By the way, Gogol also showed his knowledge of cooking in his works of art. How thoroughly (and how appetizing!), For example, he told through the lips of Pulcheria Ivanovna about the mushrooms and about what pies were prepared by the "old-world landowners": pies with cheese, urda, cabbage, buckwheat porridge, "soft and a little sour."

The famous soup in a saucepan mentioned by Gogol in The Inspector General, the one that “came straight from Paris on the ship”, is by no means a lie, <not Khlestakov's fantasy. This soup was actually. Petersburg post-director K. Ya. Bulgakov, whose correspondence with his brother was published at the beginning of our century in the journal Russian Archive, back in 1821, reporting about the dinner at which he was present, mentioned that they ate turtle soup made in Ost -India and sent to Petersburg from London."Now the reasoning of food has reached such a degree of perfection that ready meals from Roberts in Paris are sent to India in some kind of tinware of a new invention, where they are kept from any spoilage," Bulgakov wrote.

Pushkin also paid attention to cooking. Admiring the taste of the cutlets, called Pozharskie, he gave cheerful verse advice in a letter to his friend Sobolevsky:

At your leisure, dine at Pozharsky's in Torzhok,
Taste the fried cutlets.

These cutlets were prepared from chicken meat and, as experts have established today, added cream to it, thanks to which the chicken meat retained its delicate and delicate flavor.

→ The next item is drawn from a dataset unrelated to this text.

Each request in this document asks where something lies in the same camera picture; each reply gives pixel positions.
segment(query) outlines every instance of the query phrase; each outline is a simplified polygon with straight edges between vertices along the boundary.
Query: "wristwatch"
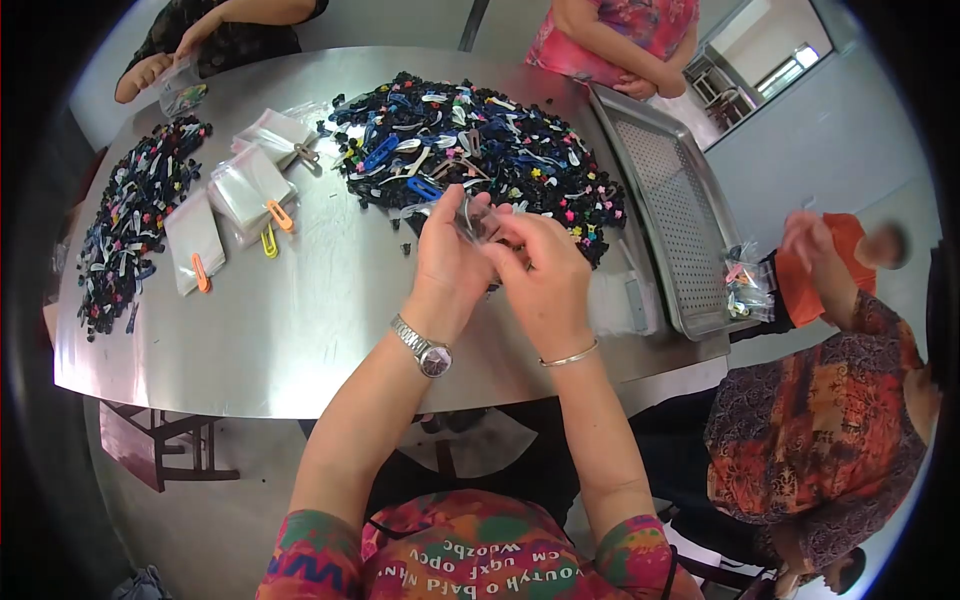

In the same message, Pushkin advised:

Order yourself in Tver
With parmazan macaroni,
Boil the eggs.

Further, Pushkin gave recommendations for cooking fresh trout: "As you see: turned blue, pour a glass of Chablis into your ear", not forgetting about such details:

So that the ear is to your heart,
It will be possible to put some pepper in boiling water,
A small piece of onion.

And what about the descriptions of the dinners at Eugene Onegin? Guided by them, you can compose an original menu: the exquisite cuisine of Eugene himself, where there will be “roast beef bloody and truffles ... French cuisine is the best color ”,“ Strasbourg's imperishable pie ”, the one that lay“ between the Limburgskiy cheese and the golden pineapple ”, and the simpler Larins:“ fat pie ”, roast and blancmange, "Russian pancakes". And if the heroes of the novel drink drinks, then Eugene Onegin has "ai", "clicquot", "burgundy", while the Larins have kvass, which "was consumed like air", lingonberry water, tea with rum, and from wines - " tsymlyanskoe ". All this testifies to Pushkin's good knowledge of both French cuisine and Russian.